博物館の活動紹介
第30回 青きょう寺と龍音寺の阿弥陀兄弟仏
大津市南部の瀬田川流域、旧田原道(旧東山道か)沿いは、古代の主要幹線道であり、飛鳥や大和の都から東国や北陸へ向かう北の玄関口でもあったことから実に多くの寺社が造営されました。現在、そのほとんどが廃れたとはいえ、多くの仏像が残されています。
今回は、まさにこの仏像ルートに沿ってほぼ南北に八キロの距離である瀬田の青きょう(※山辺に喬)寺と大石龍門の龍音寺に、たいへんよく似た平安中期十世紀の阿弥陀如来坐像がそれぞれ伝来していることが企画展準備調査で判明しましたので紹介します。
まず、瀬田の青きょう寺は、「瀬田の唐橋(瀬田橋)」の東すぐ北に位置する天台真盛宗寺院です。この地はかつて近江国庁のあった地で、近江国の政治の中心地でした。まさに瀬田川ののど元に位置し、かつては瀬田津が付近にあったと想像されます。また、古代の東山道がここから東に向かい、東国に向かう出発地点でもあります。さらに大津宮時代や平安京以降は、東海道と東山道が瀬田橋を渡るところでもありました。まさに交通のT字路、琵琶湖の水運を考えると十字路という場所です。

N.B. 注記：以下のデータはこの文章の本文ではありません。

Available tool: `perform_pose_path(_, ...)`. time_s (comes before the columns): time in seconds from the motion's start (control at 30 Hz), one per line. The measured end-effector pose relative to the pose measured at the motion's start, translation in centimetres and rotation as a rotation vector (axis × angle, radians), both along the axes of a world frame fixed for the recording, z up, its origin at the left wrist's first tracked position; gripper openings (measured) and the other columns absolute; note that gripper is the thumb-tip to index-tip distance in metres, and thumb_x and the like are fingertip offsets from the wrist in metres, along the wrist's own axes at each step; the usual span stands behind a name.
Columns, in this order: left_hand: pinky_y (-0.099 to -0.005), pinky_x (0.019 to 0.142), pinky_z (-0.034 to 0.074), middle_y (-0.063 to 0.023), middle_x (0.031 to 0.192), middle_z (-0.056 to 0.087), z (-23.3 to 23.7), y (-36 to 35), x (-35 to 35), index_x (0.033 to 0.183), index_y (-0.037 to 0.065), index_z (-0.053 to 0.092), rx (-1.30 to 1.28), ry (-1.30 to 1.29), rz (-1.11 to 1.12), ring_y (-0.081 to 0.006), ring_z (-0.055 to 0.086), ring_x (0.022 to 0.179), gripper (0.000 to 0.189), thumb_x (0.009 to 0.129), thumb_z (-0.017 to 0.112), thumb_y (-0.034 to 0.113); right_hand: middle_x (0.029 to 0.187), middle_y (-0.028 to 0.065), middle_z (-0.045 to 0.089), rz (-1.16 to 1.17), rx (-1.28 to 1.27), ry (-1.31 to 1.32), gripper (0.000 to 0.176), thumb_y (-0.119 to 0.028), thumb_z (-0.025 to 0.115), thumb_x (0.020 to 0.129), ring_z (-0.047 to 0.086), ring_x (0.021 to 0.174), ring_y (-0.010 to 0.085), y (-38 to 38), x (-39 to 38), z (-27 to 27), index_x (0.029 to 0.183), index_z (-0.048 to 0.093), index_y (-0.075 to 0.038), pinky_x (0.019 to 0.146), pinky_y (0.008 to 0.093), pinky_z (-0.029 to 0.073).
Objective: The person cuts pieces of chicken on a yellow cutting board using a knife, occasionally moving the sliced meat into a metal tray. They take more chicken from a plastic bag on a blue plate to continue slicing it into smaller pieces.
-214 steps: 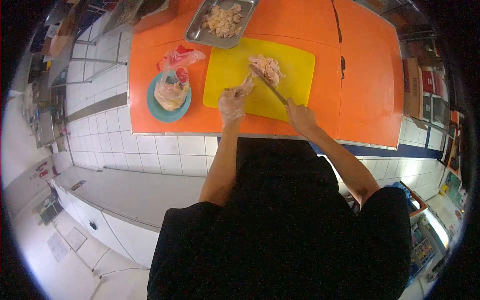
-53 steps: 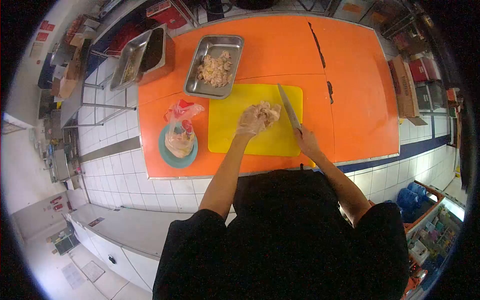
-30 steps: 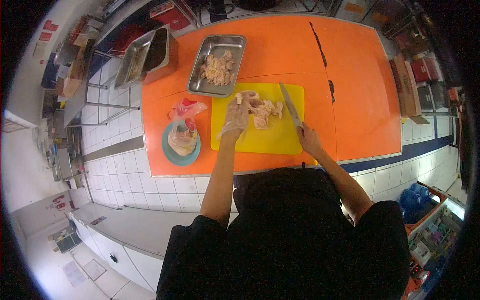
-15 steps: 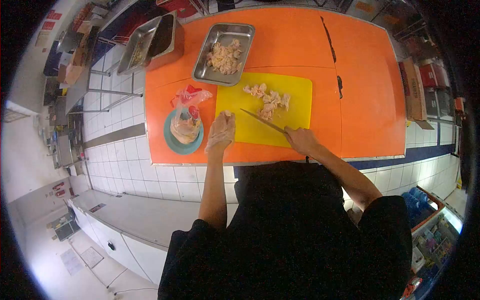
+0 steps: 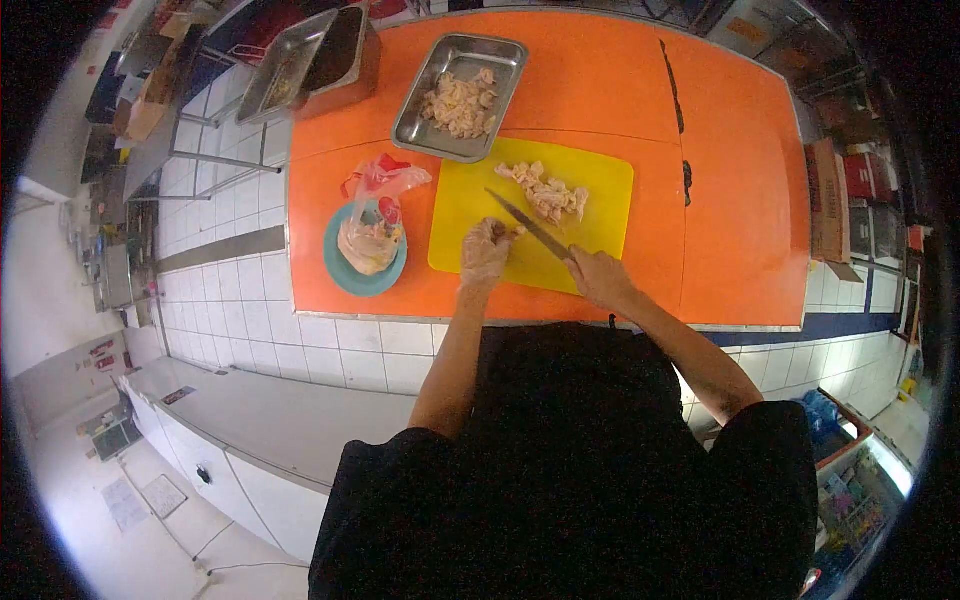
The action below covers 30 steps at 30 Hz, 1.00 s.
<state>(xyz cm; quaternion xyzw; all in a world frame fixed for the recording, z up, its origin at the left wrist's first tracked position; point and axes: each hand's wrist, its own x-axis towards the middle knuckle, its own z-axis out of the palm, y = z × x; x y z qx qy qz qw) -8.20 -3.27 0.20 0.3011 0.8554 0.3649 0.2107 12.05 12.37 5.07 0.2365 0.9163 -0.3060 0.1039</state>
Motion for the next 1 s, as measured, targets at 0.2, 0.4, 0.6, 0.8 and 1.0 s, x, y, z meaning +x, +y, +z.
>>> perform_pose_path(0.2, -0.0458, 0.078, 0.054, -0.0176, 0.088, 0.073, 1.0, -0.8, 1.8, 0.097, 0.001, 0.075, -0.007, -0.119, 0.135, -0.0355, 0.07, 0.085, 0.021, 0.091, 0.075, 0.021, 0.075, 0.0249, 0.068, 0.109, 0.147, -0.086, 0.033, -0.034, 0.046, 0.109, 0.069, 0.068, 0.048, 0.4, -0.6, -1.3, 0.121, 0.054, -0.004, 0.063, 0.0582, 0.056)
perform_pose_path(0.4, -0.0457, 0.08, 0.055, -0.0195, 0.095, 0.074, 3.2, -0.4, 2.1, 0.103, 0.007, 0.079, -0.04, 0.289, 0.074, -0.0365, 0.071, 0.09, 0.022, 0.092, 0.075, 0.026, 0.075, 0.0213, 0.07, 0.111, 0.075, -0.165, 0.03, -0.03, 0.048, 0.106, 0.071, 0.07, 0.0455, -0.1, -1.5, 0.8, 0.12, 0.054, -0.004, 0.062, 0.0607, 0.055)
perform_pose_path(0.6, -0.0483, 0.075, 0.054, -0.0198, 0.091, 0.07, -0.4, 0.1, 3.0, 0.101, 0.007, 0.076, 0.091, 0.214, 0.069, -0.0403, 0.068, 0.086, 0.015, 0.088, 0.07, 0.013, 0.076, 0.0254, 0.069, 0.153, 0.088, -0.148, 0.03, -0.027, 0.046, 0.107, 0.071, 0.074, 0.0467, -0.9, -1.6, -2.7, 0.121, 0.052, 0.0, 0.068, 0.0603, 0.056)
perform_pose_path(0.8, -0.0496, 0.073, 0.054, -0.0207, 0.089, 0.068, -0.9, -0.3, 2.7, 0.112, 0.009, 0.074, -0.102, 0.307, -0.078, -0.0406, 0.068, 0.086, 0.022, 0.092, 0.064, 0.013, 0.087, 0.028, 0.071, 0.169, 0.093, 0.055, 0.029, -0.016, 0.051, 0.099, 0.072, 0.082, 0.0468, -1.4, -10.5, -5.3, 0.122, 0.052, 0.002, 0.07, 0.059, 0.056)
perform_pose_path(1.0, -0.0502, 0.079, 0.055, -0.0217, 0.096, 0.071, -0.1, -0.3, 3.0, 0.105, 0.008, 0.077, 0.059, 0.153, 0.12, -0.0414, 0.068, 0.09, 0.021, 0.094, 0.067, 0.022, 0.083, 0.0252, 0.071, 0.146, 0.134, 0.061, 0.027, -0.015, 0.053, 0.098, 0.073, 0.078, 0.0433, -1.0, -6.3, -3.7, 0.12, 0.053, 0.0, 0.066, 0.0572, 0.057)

一方の大石龍門の龍音寺は浄土宗寺院です。龍門は、旧田原道を宇治田原から禅定寺峠を越えて大津に入ってまもなくのところにあり、元暦元年(一一八四)には近江の著名な名勝地として名が残っています。まさに山城国から近江国に入ってすぐの開けた場所です。そしてその道はそのまま瀬田橋まで続いているのでした。

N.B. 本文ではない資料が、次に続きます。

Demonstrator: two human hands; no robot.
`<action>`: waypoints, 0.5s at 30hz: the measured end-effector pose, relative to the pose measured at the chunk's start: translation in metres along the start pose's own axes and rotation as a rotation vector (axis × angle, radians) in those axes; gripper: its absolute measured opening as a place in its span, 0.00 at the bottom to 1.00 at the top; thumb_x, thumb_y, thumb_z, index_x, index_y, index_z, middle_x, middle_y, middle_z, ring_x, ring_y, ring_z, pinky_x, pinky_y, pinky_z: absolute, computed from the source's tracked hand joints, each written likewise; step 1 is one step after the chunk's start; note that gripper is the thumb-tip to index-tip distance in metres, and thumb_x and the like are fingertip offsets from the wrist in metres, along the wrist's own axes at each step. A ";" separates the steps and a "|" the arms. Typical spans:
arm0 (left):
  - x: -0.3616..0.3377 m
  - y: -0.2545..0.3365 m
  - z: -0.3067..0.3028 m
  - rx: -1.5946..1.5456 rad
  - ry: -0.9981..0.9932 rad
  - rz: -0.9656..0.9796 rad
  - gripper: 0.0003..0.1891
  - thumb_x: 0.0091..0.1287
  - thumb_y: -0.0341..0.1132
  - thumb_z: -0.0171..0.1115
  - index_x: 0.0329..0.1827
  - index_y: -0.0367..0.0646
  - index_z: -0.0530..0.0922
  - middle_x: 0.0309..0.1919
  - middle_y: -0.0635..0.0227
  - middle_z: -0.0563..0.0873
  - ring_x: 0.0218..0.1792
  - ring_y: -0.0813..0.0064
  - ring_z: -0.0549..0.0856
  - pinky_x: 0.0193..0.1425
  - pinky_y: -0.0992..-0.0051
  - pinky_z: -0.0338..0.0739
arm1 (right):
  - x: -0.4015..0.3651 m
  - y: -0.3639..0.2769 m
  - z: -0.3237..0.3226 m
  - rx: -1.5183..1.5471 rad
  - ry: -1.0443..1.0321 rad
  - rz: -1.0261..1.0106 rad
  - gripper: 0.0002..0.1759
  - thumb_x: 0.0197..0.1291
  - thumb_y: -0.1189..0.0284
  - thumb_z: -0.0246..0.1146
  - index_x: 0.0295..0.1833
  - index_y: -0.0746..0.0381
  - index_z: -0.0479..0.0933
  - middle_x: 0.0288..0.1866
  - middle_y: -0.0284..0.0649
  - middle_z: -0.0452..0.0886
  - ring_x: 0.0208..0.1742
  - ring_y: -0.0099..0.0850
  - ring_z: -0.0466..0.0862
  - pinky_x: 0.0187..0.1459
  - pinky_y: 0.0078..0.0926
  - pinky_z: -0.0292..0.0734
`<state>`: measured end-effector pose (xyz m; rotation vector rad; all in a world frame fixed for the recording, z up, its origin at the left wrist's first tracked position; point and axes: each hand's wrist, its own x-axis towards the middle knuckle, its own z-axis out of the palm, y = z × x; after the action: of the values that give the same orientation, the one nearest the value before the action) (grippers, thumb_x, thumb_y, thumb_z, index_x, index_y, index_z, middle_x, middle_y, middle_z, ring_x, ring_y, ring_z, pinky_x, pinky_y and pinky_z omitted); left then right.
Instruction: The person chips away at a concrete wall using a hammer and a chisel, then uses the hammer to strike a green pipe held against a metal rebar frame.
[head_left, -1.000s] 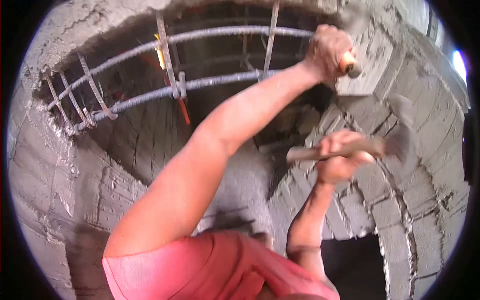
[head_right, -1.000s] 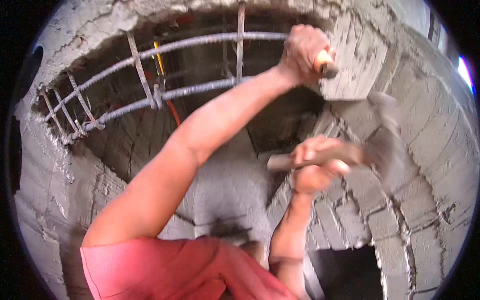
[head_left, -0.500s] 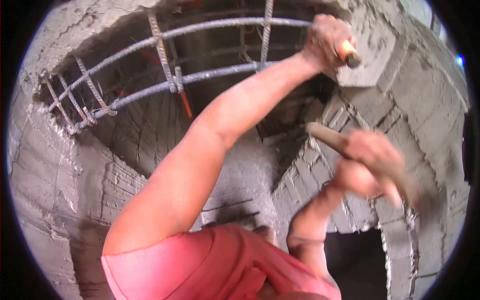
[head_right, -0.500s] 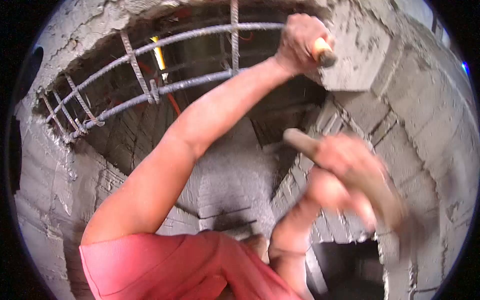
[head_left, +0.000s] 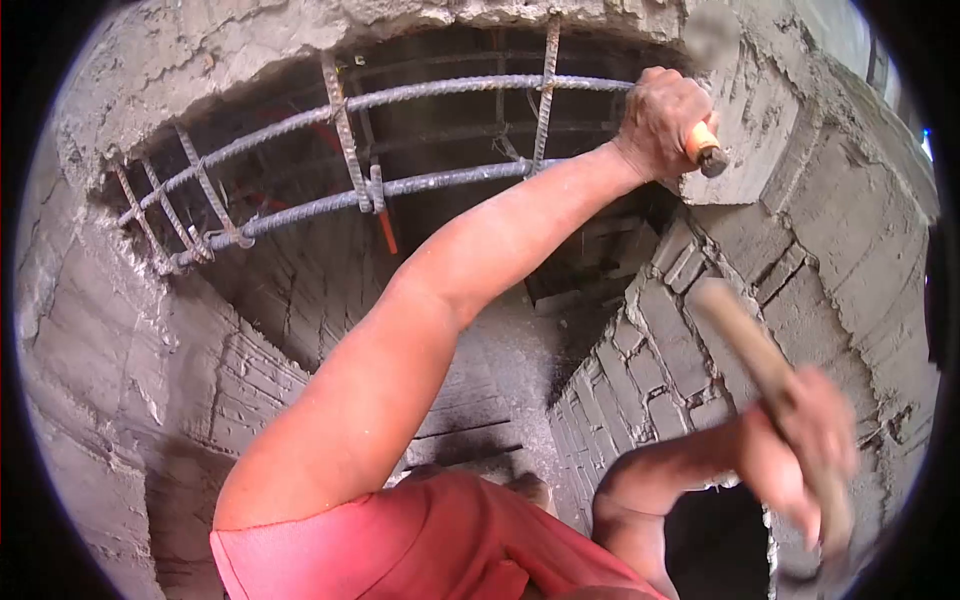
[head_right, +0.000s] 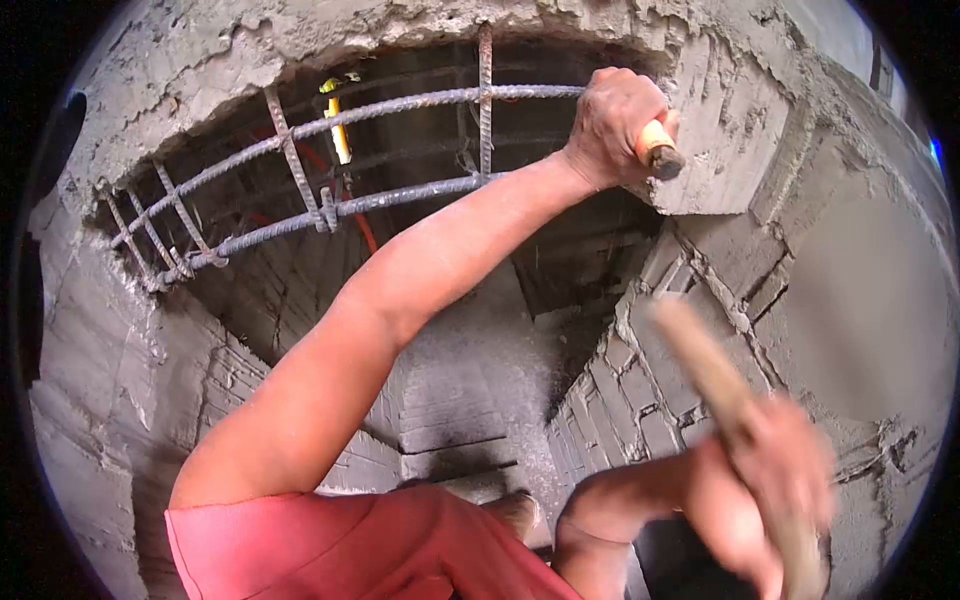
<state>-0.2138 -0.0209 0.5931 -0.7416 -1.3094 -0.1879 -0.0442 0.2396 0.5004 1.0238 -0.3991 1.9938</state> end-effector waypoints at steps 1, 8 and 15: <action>0.002 -0.003 0.002 -0.009 0.003 -0.001 0.11 0.52 0.34 0.68 0.23 0.48 0.71 0.21 0.64 0.75 0.26 0.58 0.78 0.36 0.61 0.71 | 0.020 -0.030 -0.003 0.100 0.001 -0.147 0.48 0.51 0.16 0.40 0.26 0.56 0.69 0.17 0.37 0.70 0.25 0.34 0.73 0.29 0.38 0.69; 0.003 -0.003 0.007 0.038 -0.047 0.036 0.12 0.52 0.34 0.68 0.23 0.48 0.71 0.21 0.63 0.75 0.26 0.57 0.78 0.37 0.60 0.70 | -0.116 0.136 0.000 0.146 -0.129 0.924 0.34 0.72 0.35 0.45 0.38 0.58 0.68 0.24 0.35 0.68 0.18 0.27 0.67 0.23 0.26 0.67; 0.000 -0.002 0.013 0.018 -0.036 0.039 0.11 0.52 0.32 0.69 0.24 0.48 0.71 0.21 0.65 0.75 0.26 0.59 0.77 0.37 0.61 0.70 | 0.028 -0.005 -0.010 0.225 0.053 0.020 0.43 0.55 0.23 0.51 0.26 0.56 0.73 0.21 0.35 0.74 0.21 0.32 0.74 0.34 0.35 0.74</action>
<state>-0.2255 -0.0151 0.5950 -0.7578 -1.3286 -0.1321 -0.0539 0.2638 0.5155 1.1052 -0.1591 2.1135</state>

さて、本題の仏像を見ていきます。龍音寺像はほぼ当初の彫刻面を味わうことが出来るのですが、青きょう寺像は江戸時代に表面が修理され、厚めの後補彩色で覆われているため、 本来の彫刻面を伺うことは難しいものの、それでも形状と形式は十分みることができます。形状は両像ともほぼ同じなのですが、唯一違うのが足の組み方です。青きょう寺像は左足を上にして結跏趺坐(けっかふざ)しているのに対して、龍音寺像は右足を上にしています。あとは 通常の阿弥陀如来の坐像と一緒です。
さらに細かく見ていきましょう。両像とも、肉髻(にっけい)と地髪部の差は穏やかでなだらかにみえます。面相部は丸く、額が広めなのが特徴的です。袈裟の懸け方が同じで、そこから現われる肉身の形も一緒です。袈裟が右肩に懸かる部分に正面から二条みえる衣文(えもん)の形、首の周りを少し折り返してゆったりするところ、右脇から袈裟を斜めに懸けている時、端を折り返しながら、しかも、右胸下でたくしを表すところ、両足のふくらはぎから脛にかけてU字に数条衣文を表し、しかも両膝先では全く表さないなどという両足の衣文の表し方まで同じです。
正面だけではありません。側面から見ても、螺髪(ほら)の付き方、耳の形、膝の太い部分たげ衣文を彫らず、腰と膝に表れる衣文の形も似ています。何よりも全体的なシルエットも近似しています。龍音寺像の、背中を後に引いて腹を出す姿勢も特徴的なのですが、青きょう寺像にはややそれを感じられないかもしれません。じつは、江戸時代の修理の際、三センチほどお尻の部分を高くしているのです。それはより礼拝者の方を向くべくされた後世の細工であり当初の姿ではありません。それを差し引いてみてみると、横の姿勢もそっくりなのです。像底の形もよく似ているのもいうまでもありません。
最後に大きさを見てみましょう。青きょう寺が五三・七センチで、龍音寺像は五〇・三センチ。先に述べたお尻の下駄の分を引けば、四ミリの違い、これはほとんど測定誤差の範囲内で、同じ高さといってもいいでしょう。まさに双子のようにそっくりな仏像なのです。
両像の発見により、瀬田と大石の仏像の道が、十世紀に太くつながっていることが実例によってわかったのです。